*Goal of the exercise*.
Below are records; please give the number of their lines that contain the string "frame", and only that number.

*Given records*.
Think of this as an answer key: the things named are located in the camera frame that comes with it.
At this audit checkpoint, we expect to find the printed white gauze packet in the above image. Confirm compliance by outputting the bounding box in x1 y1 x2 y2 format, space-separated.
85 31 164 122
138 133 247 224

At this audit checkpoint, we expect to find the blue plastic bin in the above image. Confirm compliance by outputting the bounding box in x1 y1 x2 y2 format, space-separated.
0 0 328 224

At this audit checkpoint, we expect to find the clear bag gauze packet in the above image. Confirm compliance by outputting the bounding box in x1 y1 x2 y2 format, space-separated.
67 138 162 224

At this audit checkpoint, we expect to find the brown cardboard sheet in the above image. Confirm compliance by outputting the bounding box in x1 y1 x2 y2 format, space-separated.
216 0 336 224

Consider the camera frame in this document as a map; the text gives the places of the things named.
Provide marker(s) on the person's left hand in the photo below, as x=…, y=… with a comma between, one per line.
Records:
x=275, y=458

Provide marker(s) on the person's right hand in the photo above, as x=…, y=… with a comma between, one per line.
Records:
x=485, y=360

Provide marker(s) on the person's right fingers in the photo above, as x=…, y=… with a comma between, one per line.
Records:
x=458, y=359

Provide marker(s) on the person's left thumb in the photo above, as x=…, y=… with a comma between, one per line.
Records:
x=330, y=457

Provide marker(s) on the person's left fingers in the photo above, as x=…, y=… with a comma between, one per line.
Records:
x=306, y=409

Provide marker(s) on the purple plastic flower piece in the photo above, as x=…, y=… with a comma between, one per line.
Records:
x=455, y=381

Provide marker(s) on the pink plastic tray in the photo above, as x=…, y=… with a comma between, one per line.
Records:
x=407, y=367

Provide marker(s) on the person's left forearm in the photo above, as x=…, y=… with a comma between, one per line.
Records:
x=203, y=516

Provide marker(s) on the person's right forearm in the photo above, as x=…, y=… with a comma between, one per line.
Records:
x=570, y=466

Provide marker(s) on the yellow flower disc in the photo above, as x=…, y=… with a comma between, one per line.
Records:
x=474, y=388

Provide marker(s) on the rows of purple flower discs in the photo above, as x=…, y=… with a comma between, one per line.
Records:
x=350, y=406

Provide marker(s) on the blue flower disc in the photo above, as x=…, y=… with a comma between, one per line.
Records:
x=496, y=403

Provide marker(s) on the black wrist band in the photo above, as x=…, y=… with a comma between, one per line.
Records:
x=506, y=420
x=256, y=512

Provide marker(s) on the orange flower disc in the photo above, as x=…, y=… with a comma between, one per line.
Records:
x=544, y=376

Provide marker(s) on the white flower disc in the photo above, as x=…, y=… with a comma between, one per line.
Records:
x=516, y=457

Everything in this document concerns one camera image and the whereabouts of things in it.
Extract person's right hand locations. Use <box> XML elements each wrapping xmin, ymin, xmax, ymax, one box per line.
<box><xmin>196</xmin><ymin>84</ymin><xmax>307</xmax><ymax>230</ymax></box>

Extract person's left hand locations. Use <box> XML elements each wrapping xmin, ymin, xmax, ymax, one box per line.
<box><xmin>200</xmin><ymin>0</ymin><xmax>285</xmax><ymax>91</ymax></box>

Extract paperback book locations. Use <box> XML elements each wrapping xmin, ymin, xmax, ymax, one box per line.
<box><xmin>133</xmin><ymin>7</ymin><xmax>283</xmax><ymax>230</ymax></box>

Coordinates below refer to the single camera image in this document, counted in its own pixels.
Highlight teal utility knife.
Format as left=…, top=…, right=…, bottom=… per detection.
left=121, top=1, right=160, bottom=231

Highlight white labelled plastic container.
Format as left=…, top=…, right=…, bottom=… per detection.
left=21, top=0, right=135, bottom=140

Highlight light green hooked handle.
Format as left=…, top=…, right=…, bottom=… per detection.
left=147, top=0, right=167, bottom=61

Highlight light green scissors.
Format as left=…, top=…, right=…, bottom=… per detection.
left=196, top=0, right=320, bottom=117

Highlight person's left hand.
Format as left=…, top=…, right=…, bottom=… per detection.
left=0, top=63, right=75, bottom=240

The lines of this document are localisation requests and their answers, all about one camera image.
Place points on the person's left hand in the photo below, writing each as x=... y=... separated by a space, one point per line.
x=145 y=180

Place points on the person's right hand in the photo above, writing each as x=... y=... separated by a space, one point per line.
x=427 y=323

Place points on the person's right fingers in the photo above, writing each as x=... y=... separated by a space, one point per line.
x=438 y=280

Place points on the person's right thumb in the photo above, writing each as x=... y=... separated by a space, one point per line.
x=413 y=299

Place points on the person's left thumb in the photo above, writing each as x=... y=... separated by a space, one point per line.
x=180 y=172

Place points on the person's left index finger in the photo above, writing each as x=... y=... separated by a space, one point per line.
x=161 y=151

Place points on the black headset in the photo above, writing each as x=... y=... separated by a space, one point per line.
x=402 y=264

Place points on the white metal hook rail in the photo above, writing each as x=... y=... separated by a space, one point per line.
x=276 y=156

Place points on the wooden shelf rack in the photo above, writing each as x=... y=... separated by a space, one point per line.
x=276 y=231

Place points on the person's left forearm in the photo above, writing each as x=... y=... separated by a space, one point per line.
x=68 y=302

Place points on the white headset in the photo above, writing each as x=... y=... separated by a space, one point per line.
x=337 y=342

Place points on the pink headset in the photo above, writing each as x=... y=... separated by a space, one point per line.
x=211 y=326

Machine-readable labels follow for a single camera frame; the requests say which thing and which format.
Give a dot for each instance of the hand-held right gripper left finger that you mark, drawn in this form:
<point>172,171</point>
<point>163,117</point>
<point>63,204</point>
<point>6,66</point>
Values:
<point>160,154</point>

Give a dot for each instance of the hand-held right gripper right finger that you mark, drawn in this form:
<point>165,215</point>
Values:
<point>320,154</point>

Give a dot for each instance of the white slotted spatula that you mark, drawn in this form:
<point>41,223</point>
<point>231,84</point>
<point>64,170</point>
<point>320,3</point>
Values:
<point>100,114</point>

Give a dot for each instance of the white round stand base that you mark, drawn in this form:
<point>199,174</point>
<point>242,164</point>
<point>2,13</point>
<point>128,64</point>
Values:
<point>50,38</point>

*Exercise solution*.
3